Pecan Tassies Recipe: 5 Secrets for Perfect Mini Pies Every Time!
These pecan tassies are miniature pecan pies that are made in muffin tins. They're the perfect bite-sized dessert for the holidays or any special occasion!
In a food processor, combine the flour and salt. Pulse to combine. Add the cold butter and cream cheese, pulsing until the mixture resembles coarse crumbs. Add the ice water and pulse until the dough just comes together. Divide the dough in half, flatten into disks, wrap with plastic wrap, and chill for at least 30 minutes.
Preheat oven to 350°F (175°C).
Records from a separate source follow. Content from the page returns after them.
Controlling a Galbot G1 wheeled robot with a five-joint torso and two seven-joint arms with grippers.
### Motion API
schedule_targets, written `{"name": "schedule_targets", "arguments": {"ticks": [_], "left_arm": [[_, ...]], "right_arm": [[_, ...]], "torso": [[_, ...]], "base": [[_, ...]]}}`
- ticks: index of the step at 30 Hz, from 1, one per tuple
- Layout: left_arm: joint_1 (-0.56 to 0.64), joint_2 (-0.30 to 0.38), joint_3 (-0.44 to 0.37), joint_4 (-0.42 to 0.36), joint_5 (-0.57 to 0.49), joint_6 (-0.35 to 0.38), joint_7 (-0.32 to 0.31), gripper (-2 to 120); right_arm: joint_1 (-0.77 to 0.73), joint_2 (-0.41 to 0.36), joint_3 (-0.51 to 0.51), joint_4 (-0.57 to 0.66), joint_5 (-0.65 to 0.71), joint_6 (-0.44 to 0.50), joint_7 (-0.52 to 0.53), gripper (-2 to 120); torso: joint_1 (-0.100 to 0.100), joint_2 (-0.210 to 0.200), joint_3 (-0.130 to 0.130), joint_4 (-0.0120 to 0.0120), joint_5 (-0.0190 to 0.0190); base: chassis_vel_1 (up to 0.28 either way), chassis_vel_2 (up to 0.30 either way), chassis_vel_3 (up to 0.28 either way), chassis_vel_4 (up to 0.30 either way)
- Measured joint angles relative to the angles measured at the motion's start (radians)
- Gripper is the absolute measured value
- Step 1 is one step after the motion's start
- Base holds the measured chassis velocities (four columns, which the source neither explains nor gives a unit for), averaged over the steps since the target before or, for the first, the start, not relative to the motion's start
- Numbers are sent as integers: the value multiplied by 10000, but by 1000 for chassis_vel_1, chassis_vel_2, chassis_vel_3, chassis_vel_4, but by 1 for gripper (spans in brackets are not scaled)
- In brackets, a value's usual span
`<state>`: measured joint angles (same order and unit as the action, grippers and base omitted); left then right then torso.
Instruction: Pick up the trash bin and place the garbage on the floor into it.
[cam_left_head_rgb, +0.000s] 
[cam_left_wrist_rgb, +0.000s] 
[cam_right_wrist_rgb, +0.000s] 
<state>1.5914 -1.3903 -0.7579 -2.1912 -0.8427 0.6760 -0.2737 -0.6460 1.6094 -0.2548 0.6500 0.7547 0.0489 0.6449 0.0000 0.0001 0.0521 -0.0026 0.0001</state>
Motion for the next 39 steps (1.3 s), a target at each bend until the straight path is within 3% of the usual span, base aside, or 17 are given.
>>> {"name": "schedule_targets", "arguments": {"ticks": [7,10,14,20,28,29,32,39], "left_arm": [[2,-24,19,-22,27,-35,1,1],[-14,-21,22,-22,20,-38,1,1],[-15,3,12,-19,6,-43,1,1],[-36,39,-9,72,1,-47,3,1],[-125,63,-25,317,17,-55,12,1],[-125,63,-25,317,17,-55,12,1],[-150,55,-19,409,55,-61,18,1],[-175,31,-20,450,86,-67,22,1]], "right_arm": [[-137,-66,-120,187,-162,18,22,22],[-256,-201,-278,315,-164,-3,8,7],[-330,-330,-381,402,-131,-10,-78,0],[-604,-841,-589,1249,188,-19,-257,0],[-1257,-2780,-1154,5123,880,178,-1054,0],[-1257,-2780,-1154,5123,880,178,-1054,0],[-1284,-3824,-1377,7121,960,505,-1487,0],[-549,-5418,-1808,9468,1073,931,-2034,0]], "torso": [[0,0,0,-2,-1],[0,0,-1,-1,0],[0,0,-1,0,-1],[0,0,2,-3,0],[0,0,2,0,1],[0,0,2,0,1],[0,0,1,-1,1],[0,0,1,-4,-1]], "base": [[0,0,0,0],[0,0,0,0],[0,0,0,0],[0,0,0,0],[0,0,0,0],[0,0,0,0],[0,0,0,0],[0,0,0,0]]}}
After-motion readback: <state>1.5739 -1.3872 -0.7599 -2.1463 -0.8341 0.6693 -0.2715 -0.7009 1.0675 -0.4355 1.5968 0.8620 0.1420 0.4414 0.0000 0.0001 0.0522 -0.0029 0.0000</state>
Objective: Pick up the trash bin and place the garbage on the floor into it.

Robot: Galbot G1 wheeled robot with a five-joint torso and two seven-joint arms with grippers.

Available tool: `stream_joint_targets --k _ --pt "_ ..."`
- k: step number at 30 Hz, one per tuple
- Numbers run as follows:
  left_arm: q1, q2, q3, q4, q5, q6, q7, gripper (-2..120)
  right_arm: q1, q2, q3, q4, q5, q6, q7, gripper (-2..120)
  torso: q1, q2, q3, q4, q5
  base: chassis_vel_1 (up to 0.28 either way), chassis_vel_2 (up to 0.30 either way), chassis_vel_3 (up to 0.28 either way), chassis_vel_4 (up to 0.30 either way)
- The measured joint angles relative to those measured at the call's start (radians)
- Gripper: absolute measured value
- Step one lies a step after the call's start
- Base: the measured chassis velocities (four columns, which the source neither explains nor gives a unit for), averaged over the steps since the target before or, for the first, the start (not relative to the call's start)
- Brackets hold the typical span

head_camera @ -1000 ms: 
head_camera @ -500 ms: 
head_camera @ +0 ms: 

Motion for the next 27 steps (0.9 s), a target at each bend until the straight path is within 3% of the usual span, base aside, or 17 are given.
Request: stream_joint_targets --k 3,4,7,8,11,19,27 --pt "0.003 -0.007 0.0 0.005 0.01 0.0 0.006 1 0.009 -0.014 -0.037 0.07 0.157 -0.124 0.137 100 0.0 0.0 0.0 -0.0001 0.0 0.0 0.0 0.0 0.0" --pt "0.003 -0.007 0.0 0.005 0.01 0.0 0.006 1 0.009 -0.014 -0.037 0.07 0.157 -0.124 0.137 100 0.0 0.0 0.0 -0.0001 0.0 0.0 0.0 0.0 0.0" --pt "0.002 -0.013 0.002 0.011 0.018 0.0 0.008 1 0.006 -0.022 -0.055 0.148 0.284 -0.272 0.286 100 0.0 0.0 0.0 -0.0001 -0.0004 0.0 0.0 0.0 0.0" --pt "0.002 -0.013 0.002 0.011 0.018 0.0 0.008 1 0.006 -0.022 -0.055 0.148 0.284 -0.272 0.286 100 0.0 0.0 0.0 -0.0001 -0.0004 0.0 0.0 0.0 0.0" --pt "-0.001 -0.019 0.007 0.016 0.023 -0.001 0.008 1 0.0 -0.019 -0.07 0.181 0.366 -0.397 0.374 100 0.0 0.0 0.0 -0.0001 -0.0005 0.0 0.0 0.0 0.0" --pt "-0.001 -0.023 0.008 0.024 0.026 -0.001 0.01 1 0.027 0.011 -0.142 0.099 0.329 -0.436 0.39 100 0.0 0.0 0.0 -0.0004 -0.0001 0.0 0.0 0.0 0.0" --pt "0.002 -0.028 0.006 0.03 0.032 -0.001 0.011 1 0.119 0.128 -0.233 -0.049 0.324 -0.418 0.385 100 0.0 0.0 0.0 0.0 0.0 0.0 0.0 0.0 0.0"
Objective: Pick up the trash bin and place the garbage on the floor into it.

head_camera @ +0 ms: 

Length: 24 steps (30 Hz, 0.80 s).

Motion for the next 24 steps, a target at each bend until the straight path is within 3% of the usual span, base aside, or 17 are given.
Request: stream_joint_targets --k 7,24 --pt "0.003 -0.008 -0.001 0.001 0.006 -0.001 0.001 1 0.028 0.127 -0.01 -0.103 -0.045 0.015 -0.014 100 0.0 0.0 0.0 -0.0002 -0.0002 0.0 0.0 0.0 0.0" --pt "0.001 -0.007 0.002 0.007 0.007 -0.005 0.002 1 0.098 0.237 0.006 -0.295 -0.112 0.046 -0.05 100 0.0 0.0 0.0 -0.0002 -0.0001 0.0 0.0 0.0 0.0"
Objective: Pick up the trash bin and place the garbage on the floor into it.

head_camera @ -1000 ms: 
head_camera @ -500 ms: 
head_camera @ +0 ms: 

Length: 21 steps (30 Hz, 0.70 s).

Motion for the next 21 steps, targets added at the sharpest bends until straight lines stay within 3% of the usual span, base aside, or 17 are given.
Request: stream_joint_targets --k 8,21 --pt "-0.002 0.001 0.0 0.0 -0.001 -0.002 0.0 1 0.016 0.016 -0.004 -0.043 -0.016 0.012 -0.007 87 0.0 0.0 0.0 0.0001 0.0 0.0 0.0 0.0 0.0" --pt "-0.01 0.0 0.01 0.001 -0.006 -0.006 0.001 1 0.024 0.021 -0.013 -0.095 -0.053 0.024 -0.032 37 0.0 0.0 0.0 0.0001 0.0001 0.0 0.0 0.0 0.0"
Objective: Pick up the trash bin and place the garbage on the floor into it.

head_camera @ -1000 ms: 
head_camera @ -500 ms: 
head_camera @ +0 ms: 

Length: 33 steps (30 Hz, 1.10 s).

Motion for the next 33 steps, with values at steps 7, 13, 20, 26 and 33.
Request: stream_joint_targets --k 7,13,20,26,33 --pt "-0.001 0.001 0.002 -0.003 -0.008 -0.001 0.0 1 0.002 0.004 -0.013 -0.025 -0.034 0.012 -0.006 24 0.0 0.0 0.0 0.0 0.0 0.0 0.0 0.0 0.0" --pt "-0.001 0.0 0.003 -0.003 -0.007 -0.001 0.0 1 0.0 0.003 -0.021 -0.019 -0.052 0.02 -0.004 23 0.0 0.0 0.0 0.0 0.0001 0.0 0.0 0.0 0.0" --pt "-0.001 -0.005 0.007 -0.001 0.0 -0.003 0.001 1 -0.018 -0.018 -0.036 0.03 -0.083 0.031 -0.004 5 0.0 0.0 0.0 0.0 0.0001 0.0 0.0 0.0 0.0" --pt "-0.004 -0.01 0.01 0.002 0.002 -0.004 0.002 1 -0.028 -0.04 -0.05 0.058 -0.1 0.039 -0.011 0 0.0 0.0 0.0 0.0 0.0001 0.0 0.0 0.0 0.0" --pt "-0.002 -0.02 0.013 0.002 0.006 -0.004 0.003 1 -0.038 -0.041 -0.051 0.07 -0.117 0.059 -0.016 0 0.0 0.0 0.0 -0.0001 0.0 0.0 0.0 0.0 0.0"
Grease or spray a 24-cup mini muffin tin. In a medium bowl, whisk together the egg, brown sugar, melted butter, and vanilla extract. Stir in the pecans.
On a lightly floured surface, roll out one disk of dough to about 1/8-inch thickness. Use a 2 1/2-inch round cookie cutter or the rim of a glass to cut out circles. Gently press each circle into a muffin cup. Repeat with the remaining dough.
Fill each muffin cup with about 1 tablespoon of the pecan filling. Bake for 20-25 minutes, or until the crust is golden brown and the filling is set. Let cool in the muffin tin for a few minutes before transferring to a wire rack to cool completely.
Notes
Store cooled pecan tassies in an airtight container at room temperature for up to 3 days.